┌──
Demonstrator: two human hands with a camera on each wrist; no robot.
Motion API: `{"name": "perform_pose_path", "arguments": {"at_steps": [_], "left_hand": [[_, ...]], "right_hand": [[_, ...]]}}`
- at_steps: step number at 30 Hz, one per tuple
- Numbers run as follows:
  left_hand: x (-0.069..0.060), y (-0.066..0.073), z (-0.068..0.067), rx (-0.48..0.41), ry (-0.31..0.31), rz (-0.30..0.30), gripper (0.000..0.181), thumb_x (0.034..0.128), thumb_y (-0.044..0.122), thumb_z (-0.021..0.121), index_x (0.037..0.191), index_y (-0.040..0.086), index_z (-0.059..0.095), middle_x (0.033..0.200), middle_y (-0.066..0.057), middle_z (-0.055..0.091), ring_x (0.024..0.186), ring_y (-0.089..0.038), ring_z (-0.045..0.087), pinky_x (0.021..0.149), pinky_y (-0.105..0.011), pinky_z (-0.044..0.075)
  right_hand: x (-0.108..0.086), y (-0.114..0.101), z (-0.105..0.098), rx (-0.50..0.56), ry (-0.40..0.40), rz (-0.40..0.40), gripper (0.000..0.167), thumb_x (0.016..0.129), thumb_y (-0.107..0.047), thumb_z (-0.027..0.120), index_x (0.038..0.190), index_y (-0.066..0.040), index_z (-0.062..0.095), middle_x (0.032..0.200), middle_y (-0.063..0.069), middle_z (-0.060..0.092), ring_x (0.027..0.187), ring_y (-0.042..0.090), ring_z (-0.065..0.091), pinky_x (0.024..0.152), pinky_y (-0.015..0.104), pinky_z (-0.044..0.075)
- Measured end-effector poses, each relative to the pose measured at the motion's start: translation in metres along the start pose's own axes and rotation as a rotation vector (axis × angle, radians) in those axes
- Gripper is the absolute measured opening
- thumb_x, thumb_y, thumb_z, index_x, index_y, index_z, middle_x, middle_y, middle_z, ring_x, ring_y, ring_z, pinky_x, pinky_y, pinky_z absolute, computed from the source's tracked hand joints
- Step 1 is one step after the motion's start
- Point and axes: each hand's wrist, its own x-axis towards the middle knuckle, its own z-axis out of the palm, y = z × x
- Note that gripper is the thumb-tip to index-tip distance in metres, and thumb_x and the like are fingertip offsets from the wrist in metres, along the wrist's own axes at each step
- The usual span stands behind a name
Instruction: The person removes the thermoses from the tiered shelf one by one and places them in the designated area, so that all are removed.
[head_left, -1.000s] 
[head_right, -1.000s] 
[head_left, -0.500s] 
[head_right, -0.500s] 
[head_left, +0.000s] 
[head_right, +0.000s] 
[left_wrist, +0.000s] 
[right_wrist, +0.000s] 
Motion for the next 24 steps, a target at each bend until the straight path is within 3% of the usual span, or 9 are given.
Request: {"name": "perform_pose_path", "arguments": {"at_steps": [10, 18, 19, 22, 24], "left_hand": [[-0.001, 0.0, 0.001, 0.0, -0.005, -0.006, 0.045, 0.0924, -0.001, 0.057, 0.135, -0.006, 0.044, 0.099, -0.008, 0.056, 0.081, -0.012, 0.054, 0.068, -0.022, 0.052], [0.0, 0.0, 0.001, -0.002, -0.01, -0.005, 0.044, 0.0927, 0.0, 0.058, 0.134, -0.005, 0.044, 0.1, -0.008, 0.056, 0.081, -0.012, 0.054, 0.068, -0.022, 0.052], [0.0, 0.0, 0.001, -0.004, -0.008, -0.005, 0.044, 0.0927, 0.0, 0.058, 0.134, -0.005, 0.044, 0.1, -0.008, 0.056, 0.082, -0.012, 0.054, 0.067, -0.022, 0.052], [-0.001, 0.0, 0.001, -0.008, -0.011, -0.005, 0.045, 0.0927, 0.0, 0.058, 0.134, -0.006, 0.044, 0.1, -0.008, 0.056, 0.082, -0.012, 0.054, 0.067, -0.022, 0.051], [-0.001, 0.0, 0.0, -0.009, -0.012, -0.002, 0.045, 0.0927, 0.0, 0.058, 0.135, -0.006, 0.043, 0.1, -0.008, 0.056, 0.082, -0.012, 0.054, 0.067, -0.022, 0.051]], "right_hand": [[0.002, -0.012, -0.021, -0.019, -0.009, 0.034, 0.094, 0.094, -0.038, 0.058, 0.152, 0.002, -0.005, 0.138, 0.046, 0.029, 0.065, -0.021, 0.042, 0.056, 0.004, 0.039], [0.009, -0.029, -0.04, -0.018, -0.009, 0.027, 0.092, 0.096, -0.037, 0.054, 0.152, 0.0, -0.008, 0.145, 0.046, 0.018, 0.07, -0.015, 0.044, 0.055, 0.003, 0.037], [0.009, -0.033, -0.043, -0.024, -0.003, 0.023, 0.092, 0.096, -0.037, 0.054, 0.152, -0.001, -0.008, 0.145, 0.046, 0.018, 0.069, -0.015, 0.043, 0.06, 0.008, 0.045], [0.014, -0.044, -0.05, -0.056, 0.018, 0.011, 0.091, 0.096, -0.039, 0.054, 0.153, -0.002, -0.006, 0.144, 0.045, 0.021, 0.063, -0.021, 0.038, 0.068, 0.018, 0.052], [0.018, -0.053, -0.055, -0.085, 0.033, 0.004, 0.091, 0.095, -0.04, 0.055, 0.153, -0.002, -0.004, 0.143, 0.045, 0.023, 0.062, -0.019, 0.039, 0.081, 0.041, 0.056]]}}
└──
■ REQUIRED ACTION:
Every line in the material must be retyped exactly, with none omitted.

■ RESULT BELOW:
Demonstrator: two human hands with a camera on each wrist; no robot.
Motion API: `{"name": "perform_pose_path", "arguments": {"at_steps": [_], "left_hand": [[_, ...]], "right_hand": [[_, ...]]}}`
- at_steps: step number at 30 Hz, one per tuple
- Numbers run as follows:
  left_hand: x (-0.069..0.060), y (-0.066..0.073), z (-0.068..0.067), rx (-0.48..0.41), ry (-0.31..0.31), rz (-0.30..0.30), gripper (0.000..0.181), thumb_x (0.034..0.128), thumb_y (-0.044..0.122), thumb_z (-0.021..0.121), index_x (0.037..0.191), index_y (-0.040..0.086), index_z (-0.059..0.095), middle_x (0.033..0.200), middle_y (-0.066..0.057), middle_z (-0.055..0.091), ring_x (0.024..0.186), ring_y (-0.089..0.038), ring_z (-0.045..0.087), pinky_x (0.021..0.149), pinky_y (-0.105..0.011), pinky_z (-0.044..0.075)
  right_hand: x (-0.108..0.086), y (-0.114..0.101), z (-0.105..0.098), rx (-0.50..0.56), ry (-0.40..0.40), rz (-0.40..0.40), gripper (0.000..0.167), thumb_x (0.016..0.129), thumb_y (-0.107..0.047), thumb_z (-0.027..0.120), index_x (0.038..0.190), index_y (-0.066..0.040), index_z (-0.062..0.095), middle_x (0.032..0.200), middle_y (-0.063..0.069), middle_z (-0.060..0.092), ring_x (0.027..0.187), ring_y (-0.042..0.090), ring_z (-0.065..0.091), pinky_x (0.024..0.152), pinky_y (-0.015..0.104), pinky_z (-0.044..0.075)
- Measured end-effector poses, each relative to the pose measured at the motion's start: translation in metres along the start pose's own axes and rotation as a rotation vector (axis × angle, radians) in those axes
- Gripper is the absolute measured opening
- thumb_x, thumb_y, thumb_z, index_x, index_y, index_z, middle_x, middle_y, middle_z, ring_x, ring_y, ring_z, pinky_x, pinky_y, pinky_z absolute, computed from the source's tracked hand joints
- Step 1 is one step after the motion's start
- Point and axes: each hand's wrist, its own x-axis towards the middle knuckle, its own z-axis out of the palm, y = z × x
- Note that gripper is the thumb-tip to index-tip distance in metres, and thumb_x and the like are fingertip offsets from the wrist in metres, along the wrist's own axes at each step
- The usual span stands behind a name
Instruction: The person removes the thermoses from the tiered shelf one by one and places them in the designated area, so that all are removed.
[head_left, -1.000s] 
[head_right, -1.000s] 
[head_left, -0.500s] 
[head_right, -0.500s] 
[head_left, +0.000s] 
[head_right, +0.000s] 
[left_wrist, +0.000s] 
[right_wrist, +0.000s] 
Motion for the next 24 steps, a target at each bend until the straight path is within 3% of the usual span, or 9 are given.
Request: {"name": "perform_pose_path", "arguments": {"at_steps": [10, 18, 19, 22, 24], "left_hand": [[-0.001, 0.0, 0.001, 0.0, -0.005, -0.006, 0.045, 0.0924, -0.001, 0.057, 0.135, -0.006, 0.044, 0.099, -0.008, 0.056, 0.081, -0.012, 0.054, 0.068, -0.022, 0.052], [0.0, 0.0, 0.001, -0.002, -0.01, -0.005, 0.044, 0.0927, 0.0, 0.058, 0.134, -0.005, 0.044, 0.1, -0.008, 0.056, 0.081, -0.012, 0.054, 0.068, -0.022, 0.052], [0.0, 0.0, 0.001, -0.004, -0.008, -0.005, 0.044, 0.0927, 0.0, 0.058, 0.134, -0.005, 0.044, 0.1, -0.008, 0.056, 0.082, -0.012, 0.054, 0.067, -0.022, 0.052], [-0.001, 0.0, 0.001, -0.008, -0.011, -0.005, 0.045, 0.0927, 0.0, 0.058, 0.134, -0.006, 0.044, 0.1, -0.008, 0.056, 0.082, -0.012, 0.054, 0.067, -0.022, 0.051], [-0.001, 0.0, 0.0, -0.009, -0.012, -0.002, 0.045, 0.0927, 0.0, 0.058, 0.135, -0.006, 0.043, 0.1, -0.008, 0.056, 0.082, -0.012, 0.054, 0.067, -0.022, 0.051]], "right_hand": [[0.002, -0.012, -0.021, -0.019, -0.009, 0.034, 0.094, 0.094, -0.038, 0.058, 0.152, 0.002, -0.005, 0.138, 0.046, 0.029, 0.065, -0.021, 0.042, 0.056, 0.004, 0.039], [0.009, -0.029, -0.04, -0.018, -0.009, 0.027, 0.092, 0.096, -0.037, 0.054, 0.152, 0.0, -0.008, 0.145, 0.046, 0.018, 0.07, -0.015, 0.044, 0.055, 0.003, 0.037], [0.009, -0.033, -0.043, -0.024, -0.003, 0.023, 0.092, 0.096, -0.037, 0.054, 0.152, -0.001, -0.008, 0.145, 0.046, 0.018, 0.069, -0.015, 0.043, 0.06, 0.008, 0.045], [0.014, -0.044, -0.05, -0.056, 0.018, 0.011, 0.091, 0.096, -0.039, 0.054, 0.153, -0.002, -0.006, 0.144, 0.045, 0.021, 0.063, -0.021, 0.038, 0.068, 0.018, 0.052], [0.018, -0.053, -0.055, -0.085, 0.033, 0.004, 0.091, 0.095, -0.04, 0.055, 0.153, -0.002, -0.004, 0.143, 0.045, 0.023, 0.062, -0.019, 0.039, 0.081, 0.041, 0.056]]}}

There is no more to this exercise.